For a 49-page DPD invoice, this produces around 55 separate tables. Many of these have identical column structures repeated across pages (the same line-item format on every page), while a few are different (surcharge summaries, tax breakdowns, payment details).
Transform — Understanding the Format
This is where the intelligence lives. Rather than asking an AI to process every single row (slow, expensive, and inconsistent), the system takes a smarter approach:
- Groups identical tables — those 55 tables collapse to just 3-4 unique structures
- Shows the AI a small sample — just the column headers and 8 representative rows from across the entire invoice
- The AI returns rules, not data — "Column A is the tracking number, Column B is the service type, if the description contains 'Scottish Highlands' then the destination region is Scotland"
- The server applies those rules to every row — deterministically, instantly, consistently
The result: the AI call takes about 12 seconds and costs a fraction of a penny.
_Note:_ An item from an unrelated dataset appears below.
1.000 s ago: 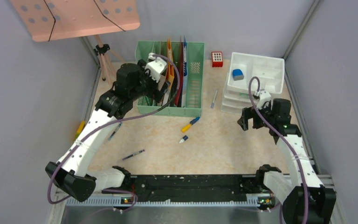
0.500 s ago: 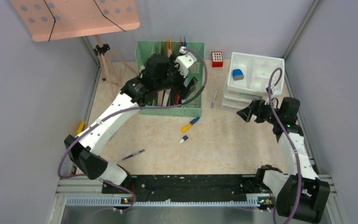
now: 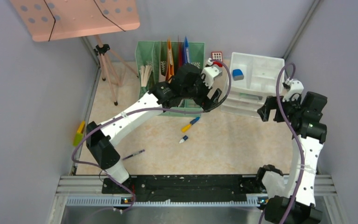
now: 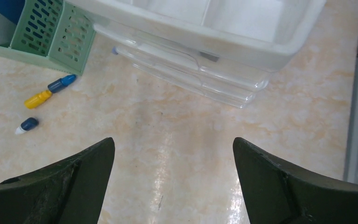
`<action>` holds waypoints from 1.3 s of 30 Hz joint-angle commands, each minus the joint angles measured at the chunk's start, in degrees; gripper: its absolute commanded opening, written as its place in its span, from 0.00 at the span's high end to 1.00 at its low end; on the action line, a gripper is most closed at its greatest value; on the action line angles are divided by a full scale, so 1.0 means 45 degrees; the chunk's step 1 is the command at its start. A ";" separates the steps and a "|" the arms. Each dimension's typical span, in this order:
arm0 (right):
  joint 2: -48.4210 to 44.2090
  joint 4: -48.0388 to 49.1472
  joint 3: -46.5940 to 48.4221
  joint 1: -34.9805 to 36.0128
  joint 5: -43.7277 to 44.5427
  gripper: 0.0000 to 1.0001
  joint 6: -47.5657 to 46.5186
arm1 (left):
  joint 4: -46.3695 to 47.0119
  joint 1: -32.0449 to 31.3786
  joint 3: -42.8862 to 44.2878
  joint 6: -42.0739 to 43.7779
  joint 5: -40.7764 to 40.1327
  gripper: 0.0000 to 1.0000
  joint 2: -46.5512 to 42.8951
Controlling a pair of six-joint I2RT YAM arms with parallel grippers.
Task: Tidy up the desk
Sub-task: Move the storage box to the center of the board.
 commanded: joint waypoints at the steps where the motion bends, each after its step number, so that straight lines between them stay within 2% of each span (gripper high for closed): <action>1: -0.0446 -0.1202 0.1556 -0.0103 0.1055 0.04 -0.0545 | 0.0870 0.0034 0.0032 -0.1054 -0.0021 0.05 -0.0273; 9: 0.0643 -0.0280 0.2938 -0.0174 0.2816 0.06 0.0710 | 0.0931 -0.0793 -0.0072 -0.1153 -0.0123 0.05 0.0132; 17: 0.3033 0.1554 0.4336 -0.0195 0.3758 0.08 0.1962 | 0.1267 -0.1103 0.0557 -0.1400 -0.0568 0.05 0.1095; 23: 0.4563 0.2374 0.4621 -0.0195 0.3693 0.19 0.2300 | 0.1503 -0.1103 0.0473 -0.1431 -0.0513 0.05 0.1266; 29: 0.5075 0.2964 0.4067 -0.0199 0.3527 0.29 0.2326 | 0.1616 -0.1102 0.0283 -0.1407 -0.0443 0.06 0.1195; 31: 0.5208 0.3101 0.3874 -0.0204 0.3478 0.36 0.2388 | 0.1623 -0.1105 0.0229 -0.1362 -0.0476 0.06 0.1201; 35: 0.5152 0.3203 0.3437 -0.0186 0.2926 0.56 0.2559 | 0.1662 -0.1105 0.0077 -0.1295 -0.0535 0.06 0.1162; 39: 0.4928 0.3462 0.2908 -0.0033 0.3210 0.57 0.2698 | 0.1697 -0.1105 -0.0097 -0.1132 -0.0769 0.06 0.1099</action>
But the rules it produces can process thousands of rows in milliseconds. And because the rules are cached, the next invoice from the same courier is processed instantly — no AI call needed.
Load — Structured Output
Every line item is normalised into a common format regardless of which courier it came from. A DPD consignment and an Evri parcel end up with the same fields: tracking number, service type, amount, category, weight, destination.
How It Learns Invoice Formats
The system doesn't need to be pre-configured for each courier. When it encounters a new invoice format, the AI analyses the table structure and creates a complete set of rules.
The AI produces four types of rules:
- Column Mappings — which source column maps to which output field (e.g. "Consignment Number" becomes
trackingNumber) - Classification Rules — pattern-matching to derive service type, region, category from text
- Skip Rules — identify rows to ignore (totals, subtotals, headers, metadata)
- Default Values — static fields like carrier name and currency
Classification Rules — The Secret Sauce
This is where the system gets particularly clever. Many courier invoices embed rich information inside free-text descriptions rather than in separate columns.
For example, an Evri invoice has a single "Description" column with entries like:
"Scottish Highlands & Islands Packet Despatch A (1g to 2000g)"
The AI recognises the naming convention and creates pattern-matching rules that extract:
These rules are applied to every row automatically. If the description says "Northern Ireland Parcel Despatch A (2001g to 15000g)", the same rules classify it as Northern Ireland, Parcel (heavy), 2-15kg, Standard.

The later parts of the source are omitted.